De plus d’un demi-siècle d’efforts en matière de développement, il en a résulté de la stagnation,
de la régression voire pire. Et les conséquences tragiques de cela sont devant nous : une vague
croissante de pauvreté, un délabrement des services publics, l’effondrement des infrastructures,
des tensions sociales, des troubles politiques et jusqu’à récemment des signes avant-coureurs d’un
glissement inévitable vers le conflit et la violence.
Ceci m’amène à ma seconde observation. À cause de ces conditions économiques
démoralisantes, il arrive souvent que des gens défendent l’idée que l’Afrique doit suivre certaines
« étapes » ou remplir certaines « conditions » en vue de son développement. Je ne suis pas
d’accord avec cette approche car elle cherche à pousser les Africains à se développer contre eux-
mêmes. Elle vise à s’approprier les droits des gens à se développer par eux-mêmes ; ce qui est une
forme de violence sociale et d’aliénation. Contrairement à la théorie de la modernisation et à ses
variantes, je pense que nous avons besoin de suivre les processus et dynamiques du
développement africain pour voir où ils pourraient mener. Ce qui ne saurait impliquer la passivité.

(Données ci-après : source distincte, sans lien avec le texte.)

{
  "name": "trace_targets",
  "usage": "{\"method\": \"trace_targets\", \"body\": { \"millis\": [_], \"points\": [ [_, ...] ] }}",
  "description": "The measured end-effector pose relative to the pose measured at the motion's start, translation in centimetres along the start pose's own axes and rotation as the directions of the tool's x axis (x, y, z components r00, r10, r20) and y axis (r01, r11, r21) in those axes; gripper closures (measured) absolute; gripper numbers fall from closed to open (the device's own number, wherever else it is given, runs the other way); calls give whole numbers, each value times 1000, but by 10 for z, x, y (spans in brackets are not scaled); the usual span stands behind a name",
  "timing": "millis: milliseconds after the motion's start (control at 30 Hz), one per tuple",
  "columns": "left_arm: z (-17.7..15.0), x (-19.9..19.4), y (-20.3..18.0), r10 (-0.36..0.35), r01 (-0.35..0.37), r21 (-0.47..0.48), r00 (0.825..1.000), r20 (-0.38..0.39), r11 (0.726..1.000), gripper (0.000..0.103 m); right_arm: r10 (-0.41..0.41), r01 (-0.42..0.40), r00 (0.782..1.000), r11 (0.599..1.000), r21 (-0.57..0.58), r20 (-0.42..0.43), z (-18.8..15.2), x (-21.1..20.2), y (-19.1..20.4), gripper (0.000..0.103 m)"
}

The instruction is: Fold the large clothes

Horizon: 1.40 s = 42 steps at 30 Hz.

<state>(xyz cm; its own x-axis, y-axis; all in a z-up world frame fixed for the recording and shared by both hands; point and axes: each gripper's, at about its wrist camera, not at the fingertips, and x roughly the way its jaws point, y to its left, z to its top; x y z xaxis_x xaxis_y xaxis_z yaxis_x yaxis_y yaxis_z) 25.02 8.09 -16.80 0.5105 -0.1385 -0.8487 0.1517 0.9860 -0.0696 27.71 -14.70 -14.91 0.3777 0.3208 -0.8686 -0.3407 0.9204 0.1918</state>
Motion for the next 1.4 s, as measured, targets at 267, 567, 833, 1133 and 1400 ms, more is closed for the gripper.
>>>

Il s’agit plutôt d’analyser en permanence la configuration des forces sociales, les contradictions,
les potentialités, les agendas et les retombées possibles.
La troisième observation est que les paradigmes de développement dominants en Afrique
contemporaine semblent si bien établis, si apparemment plausibles, si ancrés et si légitimés dans
la structuration du pouvoir existant, que l’idée même d’un éventuel système alternatif de
développement semble frivole voire utopique. Cette légitimation et cet ancrage institutionnel
constituent l’obstacle le plus important à l’émergence de paradigmes alternatifs en Afrique. Il
devient important dès lors d’étudier les confusions, les incohérences, les ambiguïtés, les
contradictions, les antinomies, les fioritures et les distorsions qui s’opposent à l’émergence de
systèmes alternatifs de développement.
Quatrièmement, le développement n’est pas la croissance économique comme veulent nous le
faire croire certains économistes de développement comme Rostow et Arthur Lewis, qui
défendent la soi-disant « perspective d’élargissement du noyau capitaliste » (“expanding capitalist
nucleus perspective”), même s’il est admissible que la croissance économique, dans une large
mesure, détermine sa possibilité. Mais comme nous l’avons vu dans beaucoup de cas en Afrique
postcoloniale et même dans le monde, il peut y avoir de la croissance sans développement.